Storm v. Vandenburgh

PRATT, J.

The appellants object to the complaint that it contains no allegation that the plaintiff has no adequate remedy at law. No such allegation is necessary. When the case made by the complaint sufficiently shows the need of an equitable remedy, the only benefit from an allegation that such relief was requisite will be to call attention to a fact which already sufficiently appears. In the present case the complaint avers the destruction of a trust in which the plaintiff has a contingent interest.
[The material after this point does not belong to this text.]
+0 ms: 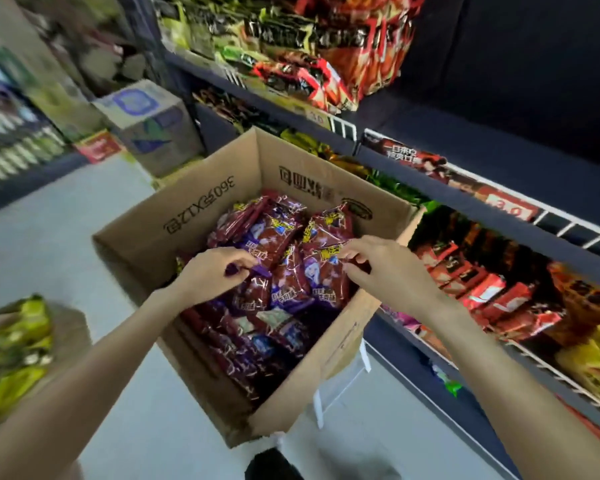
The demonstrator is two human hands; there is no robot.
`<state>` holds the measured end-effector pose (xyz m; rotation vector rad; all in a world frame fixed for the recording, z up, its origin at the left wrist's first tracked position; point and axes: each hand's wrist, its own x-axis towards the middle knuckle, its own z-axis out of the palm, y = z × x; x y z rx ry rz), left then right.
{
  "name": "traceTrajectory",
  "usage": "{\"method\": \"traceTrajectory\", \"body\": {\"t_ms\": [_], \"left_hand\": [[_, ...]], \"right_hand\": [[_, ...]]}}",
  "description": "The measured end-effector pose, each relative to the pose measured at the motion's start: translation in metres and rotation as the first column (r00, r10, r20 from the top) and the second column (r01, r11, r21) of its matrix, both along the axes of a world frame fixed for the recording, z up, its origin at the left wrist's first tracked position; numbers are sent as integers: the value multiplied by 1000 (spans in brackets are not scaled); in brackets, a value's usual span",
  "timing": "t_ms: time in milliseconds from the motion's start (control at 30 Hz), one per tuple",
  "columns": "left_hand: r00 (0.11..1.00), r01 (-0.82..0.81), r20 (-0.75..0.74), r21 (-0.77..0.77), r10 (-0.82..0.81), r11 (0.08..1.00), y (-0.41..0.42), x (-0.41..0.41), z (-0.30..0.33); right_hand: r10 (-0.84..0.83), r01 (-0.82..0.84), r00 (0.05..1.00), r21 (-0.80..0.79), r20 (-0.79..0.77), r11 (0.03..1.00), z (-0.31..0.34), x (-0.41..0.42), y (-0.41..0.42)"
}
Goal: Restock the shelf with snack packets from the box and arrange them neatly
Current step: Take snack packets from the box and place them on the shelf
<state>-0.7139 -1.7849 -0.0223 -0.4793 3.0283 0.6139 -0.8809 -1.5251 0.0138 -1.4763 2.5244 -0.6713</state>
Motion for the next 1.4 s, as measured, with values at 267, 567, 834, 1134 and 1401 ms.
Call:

There being no allegation that the trustee is insolvent, the defendants suggest that an action for damages againsr the trustee is an adequate remedy. In order to oust the equitable remedy, the legal remedy must be as practical and efficient to the ends of justice and its prompt administration as the remedy in equity. Boyce v. Grundy, 3 Pet. 210; Arthur v. Oakes, 11 C. C. A. 209, 63 Fed. 328. Or, as expressed by Fuller, C. J., in Kilbourn v. Sunderland, 130 U. S. 505, 514, 9 Sup. Ct. 594, the jurisdiction in equity attaches unless the legal remedy, both in respect to the final relief and the mode of obtaining it, is as efficient as the remedy in equity. In other words, the suitor is entitled, not only to an adequate remedy, but to the best remedy, which must depend on many considerations, as to which the suitor is in general the best judge. Under any other rule the rights of the suitor will often, while ostensibly protected, practically be sacrificed, and he will get the shell of protection and lose the substance. To sum up, in any given case the suitor is entitled to avail himself of the best remedy afforded by either law or equity, and in the price he may proceed to protect the fund, and will not be remitted to an action at law against the trustee. As pointed out in the opinion below, a contingent remainder is a right which courts recognize and will protect. Judgment affirmed, with costs.